Daí a denúncia: “O exército russo converteu esta central nuclear num depósito de armas e câmara de tortura. Muitas vezes se falou da necessidade urgente de desmilitarização dessa central, mas nada aconteceu. Aliás, a Rússia declarou que está pronta para atingir também as outras centrais nucleares na Ucrânia. Mas, se isso acontecer, a Ucrânia, uma terra conhecida pelo desastre de Chernobyl, será palco de uma catástrofe muito mais séria. Se mísseis russos destruírem essas centrais, a Ucrânia corre o risco de se tornar um deserto. Isto demonstra até onde a loucura humana pode chegar hoje”, afirmou.

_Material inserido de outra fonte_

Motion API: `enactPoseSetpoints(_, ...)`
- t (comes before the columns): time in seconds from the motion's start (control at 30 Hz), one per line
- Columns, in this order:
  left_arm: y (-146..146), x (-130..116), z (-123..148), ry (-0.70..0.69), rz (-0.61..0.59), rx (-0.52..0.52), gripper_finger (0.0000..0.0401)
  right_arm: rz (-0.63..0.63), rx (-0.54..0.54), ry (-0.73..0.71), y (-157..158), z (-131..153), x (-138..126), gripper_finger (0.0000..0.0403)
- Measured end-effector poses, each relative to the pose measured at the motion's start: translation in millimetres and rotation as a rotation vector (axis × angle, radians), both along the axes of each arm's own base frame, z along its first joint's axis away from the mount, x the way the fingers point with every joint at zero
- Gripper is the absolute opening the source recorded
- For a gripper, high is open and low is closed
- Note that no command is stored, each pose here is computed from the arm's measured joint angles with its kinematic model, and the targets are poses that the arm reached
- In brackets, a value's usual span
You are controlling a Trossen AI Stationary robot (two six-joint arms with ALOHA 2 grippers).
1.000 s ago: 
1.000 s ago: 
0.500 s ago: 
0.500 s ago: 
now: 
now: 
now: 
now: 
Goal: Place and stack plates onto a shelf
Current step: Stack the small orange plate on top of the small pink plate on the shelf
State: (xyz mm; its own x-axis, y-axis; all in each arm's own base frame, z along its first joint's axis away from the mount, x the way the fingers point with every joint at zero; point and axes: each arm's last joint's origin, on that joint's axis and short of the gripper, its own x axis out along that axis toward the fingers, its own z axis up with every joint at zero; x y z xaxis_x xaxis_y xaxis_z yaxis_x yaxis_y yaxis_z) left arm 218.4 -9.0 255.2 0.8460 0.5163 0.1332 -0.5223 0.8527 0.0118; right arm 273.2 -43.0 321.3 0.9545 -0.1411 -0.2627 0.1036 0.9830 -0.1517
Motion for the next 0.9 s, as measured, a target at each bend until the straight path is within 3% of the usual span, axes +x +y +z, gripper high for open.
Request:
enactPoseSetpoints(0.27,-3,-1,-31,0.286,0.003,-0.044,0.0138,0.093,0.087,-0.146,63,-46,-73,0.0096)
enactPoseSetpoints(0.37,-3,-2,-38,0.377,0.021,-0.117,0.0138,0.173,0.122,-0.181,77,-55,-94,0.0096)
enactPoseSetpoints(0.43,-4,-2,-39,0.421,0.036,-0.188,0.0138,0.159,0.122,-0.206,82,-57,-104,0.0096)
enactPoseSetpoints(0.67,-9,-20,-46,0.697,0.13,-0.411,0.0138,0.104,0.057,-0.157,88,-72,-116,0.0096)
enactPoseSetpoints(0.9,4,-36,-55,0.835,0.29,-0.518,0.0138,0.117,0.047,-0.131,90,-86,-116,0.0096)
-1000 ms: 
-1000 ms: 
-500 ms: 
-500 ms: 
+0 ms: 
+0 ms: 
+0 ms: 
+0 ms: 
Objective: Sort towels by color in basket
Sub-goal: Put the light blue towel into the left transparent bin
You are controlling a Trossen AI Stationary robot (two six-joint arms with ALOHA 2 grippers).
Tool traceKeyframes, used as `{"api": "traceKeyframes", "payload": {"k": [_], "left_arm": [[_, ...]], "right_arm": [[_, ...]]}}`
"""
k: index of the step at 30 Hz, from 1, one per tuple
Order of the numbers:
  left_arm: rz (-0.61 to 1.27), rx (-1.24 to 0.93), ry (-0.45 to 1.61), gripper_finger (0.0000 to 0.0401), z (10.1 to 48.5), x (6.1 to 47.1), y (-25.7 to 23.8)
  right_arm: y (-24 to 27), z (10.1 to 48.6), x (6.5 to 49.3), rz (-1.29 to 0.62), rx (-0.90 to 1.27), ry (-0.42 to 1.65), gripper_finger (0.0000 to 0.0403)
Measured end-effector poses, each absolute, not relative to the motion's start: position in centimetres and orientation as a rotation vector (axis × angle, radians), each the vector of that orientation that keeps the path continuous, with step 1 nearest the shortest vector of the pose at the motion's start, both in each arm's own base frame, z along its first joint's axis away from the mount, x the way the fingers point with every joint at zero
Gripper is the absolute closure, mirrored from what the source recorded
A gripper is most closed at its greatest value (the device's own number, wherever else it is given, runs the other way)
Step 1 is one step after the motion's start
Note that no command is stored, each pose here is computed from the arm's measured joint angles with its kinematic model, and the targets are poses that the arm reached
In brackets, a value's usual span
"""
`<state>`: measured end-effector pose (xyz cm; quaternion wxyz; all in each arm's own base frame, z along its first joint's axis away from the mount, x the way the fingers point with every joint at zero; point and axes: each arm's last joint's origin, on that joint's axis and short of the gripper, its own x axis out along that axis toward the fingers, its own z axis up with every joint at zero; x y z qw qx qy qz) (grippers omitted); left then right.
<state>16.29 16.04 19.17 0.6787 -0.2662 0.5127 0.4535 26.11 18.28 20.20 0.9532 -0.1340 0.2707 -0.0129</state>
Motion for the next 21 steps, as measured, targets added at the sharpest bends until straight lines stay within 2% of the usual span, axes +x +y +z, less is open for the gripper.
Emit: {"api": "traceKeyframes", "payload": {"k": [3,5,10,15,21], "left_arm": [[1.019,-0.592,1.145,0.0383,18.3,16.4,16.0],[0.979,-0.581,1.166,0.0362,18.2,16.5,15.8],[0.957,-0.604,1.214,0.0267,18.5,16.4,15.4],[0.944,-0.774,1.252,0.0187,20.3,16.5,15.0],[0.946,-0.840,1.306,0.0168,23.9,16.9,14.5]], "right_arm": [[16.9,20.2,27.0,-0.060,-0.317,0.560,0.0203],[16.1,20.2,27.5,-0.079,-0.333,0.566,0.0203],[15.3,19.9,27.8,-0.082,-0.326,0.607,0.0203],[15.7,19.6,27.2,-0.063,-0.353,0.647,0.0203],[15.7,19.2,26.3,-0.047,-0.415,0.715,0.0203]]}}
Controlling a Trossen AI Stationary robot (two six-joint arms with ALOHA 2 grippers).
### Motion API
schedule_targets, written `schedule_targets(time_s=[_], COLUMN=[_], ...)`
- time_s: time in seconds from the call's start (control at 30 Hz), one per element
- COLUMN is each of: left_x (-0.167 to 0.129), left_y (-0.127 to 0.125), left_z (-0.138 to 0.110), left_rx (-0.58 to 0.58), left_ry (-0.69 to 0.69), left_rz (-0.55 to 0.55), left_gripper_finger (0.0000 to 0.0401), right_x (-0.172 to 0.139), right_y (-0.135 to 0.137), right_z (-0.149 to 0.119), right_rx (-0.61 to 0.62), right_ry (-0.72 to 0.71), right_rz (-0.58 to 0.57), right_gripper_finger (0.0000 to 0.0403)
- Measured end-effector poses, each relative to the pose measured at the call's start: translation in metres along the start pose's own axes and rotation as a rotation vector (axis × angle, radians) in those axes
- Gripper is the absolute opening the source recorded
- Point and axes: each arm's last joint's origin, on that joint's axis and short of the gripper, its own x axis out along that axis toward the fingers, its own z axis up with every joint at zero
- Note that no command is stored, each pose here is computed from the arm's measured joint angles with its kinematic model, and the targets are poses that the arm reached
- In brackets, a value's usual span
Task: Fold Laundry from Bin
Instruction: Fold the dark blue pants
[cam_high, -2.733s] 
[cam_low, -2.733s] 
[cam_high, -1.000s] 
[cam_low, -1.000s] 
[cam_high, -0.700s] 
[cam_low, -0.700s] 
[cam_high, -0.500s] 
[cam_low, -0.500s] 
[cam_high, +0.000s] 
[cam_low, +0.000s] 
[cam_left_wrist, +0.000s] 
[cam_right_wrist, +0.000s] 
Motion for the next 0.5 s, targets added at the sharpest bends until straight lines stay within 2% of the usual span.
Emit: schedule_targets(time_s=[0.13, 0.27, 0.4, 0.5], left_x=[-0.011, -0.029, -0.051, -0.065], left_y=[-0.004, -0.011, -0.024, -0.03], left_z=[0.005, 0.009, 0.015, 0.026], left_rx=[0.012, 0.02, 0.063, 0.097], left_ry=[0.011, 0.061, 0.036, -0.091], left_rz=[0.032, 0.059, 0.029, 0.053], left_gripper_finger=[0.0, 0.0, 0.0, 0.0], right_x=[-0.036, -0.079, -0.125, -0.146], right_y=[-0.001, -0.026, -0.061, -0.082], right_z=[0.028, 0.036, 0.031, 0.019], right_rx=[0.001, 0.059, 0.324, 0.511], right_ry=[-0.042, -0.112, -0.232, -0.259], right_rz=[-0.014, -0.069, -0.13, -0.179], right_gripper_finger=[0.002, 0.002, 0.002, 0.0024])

“Devemos saber olhar para o rosto do homem e da mulher sofredores do nosso tempo”, diz Shevchuk, “e não ter medo de tocar as feridas, as dores, as lágrimas do povo ucraniano, sabendo que hoje no mundo há muitos países em que as pessoas sofrem com a guerra. É difícil, se não impossível, com palavras humanas expressar toda a dor e sofrimento. Hoje ressoa o grito de Jesus crucificado: meu Pai, por que me abandonaste?”. “Mas o povo ucraniano resiste, luta e reza” porque “a nossa fé é a fonte da nossa esperança. Se alguém olhar para a Ucrânia com olhos humanos, vai chorar. Mas se levantar os olhos e contemplar a Cruz, alegra-se. Porque será da Cruz que virá a nós a fonte da vida. Esta Cruz que é levantada hoje, na Ucrânia, é para nós como a raiz da árvore da vida”.
Artigo de M. Chiara Biagioni, publicado na Agência SIR a 14 de Setembro de 2022.